- Opening Delimiter -

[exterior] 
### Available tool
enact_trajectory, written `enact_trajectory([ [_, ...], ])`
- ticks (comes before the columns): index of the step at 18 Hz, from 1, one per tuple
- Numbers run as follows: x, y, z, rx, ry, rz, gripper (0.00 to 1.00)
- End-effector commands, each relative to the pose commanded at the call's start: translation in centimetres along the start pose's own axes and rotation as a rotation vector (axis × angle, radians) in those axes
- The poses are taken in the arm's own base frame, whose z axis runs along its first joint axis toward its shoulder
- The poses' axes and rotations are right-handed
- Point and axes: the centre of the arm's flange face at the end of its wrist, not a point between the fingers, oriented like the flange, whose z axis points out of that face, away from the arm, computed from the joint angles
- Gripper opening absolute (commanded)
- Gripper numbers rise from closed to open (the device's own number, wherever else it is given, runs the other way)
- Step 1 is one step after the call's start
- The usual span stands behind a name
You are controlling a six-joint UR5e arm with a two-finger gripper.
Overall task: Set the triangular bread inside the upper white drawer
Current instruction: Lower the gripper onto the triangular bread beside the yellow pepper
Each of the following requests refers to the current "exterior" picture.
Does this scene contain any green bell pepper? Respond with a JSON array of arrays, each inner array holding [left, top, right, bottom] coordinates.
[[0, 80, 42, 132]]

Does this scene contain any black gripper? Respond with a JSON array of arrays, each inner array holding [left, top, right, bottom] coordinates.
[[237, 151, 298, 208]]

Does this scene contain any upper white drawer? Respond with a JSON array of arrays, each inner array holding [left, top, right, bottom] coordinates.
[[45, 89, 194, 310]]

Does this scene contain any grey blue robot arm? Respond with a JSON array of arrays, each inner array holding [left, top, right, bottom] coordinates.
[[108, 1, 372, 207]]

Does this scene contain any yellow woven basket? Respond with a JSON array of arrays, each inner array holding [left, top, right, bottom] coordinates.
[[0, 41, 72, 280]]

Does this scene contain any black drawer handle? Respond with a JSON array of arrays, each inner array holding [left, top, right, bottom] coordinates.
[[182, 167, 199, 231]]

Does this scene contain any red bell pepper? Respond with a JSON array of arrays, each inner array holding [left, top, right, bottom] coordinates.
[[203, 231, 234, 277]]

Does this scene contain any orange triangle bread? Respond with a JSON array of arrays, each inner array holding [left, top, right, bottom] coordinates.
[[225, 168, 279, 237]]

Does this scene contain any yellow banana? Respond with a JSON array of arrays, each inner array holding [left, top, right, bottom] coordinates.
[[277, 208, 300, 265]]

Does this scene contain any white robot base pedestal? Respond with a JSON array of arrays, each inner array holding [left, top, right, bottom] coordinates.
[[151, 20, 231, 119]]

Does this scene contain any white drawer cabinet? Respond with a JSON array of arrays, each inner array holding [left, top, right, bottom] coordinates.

- Closing Delimiter -

The lines to copy are those in the records above containing the word "exterior".

[exterior] 
Each of the following requests refers to the current "exterior" picture.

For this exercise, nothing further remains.